Restate verbatim the span of lines below between the line with "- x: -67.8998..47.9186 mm" and the line with "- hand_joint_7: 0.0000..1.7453", including those two lines, and only that span.

:: PROVIDED RECORDS

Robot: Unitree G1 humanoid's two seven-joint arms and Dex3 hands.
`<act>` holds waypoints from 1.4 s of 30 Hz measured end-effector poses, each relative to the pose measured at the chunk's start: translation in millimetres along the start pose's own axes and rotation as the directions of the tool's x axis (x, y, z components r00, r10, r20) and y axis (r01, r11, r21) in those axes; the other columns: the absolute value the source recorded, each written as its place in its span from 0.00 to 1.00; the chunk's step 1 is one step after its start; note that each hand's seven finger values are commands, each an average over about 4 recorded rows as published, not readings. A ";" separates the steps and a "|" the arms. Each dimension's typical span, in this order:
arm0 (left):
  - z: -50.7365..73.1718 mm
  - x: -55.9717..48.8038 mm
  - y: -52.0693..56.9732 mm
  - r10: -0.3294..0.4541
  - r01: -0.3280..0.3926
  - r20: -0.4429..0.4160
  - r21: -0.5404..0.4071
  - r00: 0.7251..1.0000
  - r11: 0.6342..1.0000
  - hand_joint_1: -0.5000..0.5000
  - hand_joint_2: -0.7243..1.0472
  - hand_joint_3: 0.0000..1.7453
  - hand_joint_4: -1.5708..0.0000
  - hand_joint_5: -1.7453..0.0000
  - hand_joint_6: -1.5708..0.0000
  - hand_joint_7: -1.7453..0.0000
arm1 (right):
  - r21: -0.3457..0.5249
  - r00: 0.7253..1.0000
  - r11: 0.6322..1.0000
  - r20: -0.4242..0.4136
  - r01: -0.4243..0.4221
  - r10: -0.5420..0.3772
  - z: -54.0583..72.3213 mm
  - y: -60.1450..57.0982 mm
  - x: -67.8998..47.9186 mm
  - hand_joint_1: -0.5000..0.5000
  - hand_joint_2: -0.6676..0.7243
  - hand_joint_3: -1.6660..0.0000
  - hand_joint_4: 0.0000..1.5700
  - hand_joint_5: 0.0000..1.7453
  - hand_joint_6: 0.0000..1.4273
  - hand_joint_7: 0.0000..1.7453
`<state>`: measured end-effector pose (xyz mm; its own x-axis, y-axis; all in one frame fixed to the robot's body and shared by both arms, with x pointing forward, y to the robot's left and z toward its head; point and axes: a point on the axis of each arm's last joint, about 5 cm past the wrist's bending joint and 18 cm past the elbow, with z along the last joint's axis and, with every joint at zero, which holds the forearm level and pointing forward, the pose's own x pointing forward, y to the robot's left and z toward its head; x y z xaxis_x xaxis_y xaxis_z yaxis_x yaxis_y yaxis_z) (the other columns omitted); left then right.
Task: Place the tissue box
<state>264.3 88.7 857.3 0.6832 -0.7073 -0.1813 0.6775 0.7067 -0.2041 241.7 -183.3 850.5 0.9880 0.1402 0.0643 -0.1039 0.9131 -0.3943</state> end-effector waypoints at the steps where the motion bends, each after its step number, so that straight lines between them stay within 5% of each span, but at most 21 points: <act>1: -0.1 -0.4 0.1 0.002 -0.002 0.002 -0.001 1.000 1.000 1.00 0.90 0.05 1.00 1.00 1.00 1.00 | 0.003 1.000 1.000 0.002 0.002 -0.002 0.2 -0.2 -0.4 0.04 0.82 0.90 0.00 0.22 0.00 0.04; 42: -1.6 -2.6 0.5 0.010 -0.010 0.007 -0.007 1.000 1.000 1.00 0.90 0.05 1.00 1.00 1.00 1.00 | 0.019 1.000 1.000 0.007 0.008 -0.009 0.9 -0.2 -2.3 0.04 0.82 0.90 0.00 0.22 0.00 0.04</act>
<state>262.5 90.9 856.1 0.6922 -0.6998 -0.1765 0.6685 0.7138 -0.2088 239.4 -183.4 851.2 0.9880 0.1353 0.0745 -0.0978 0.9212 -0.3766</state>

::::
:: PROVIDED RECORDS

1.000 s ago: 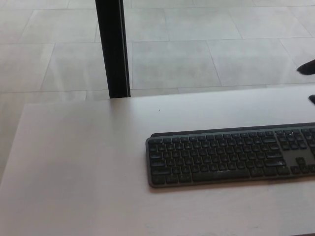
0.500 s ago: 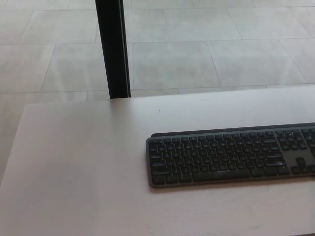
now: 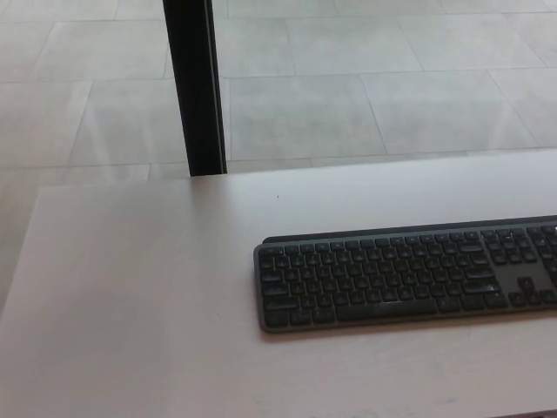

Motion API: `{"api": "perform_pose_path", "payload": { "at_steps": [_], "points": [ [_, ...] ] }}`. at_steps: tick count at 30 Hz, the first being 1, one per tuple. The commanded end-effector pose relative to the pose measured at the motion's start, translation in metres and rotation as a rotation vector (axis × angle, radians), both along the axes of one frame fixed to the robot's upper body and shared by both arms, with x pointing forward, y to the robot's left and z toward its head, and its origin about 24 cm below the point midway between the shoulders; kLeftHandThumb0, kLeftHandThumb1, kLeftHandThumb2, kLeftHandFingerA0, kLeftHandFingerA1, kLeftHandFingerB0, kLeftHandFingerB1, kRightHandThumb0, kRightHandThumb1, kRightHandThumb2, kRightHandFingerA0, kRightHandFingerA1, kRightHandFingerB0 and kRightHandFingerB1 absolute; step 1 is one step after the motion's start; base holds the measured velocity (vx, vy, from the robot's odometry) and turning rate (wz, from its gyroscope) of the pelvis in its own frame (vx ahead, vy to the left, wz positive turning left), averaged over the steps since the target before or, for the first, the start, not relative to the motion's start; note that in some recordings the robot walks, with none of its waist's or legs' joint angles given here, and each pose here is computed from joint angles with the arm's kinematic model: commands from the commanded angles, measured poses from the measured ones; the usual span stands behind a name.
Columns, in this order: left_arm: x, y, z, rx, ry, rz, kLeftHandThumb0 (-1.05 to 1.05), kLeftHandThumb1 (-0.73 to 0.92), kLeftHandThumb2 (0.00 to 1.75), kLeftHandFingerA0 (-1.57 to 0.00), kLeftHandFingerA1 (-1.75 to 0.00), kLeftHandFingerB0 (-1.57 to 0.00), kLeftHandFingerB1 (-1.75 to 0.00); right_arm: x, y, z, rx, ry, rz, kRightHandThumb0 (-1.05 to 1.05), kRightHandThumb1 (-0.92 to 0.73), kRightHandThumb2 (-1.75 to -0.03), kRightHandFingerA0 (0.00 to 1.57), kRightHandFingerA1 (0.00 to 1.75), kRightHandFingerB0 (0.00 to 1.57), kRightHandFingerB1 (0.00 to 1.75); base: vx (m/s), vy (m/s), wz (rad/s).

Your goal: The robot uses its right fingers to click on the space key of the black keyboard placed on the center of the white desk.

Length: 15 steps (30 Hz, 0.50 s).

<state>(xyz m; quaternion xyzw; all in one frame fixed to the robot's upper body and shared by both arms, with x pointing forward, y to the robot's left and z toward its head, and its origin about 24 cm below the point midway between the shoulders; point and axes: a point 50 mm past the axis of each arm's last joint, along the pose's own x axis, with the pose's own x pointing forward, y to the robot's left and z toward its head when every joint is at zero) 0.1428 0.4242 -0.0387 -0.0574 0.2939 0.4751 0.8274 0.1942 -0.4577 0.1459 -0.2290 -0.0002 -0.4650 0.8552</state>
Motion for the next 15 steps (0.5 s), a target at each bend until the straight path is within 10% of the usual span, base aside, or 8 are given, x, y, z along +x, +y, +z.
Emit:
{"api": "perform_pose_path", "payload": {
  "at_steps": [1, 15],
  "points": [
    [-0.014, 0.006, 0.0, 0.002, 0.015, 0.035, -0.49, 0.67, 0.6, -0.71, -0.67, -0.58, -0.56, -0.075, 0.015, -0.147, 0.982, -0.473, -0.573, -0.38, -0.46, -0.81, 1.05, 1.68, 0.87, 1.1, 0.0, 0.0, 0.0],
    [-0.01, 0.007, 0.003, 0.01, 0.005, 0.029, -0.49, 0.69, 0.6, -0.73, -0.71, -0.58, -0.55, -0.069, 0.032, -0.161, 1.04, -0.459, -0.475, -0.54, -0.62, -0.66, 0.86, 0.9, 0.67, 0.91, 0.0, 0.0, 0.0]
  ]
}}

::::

SOLUTION TO THE EXERCISE
  - x: -67.8998..47.9186 mm
  - hand_joint_1: -0.5000..0.5000
  - hand_joint_2: -0.6676..0.7243
  - hand_joint_3: -1.6660..0.0000
  - hand_joint_4: 0.0000..1.5700
  - hand_joint_5: 0.0000..1.7453
  - hand_joint_6: 0.0000..1.4273
  - hand_joint_7: 0.0000..1.7453

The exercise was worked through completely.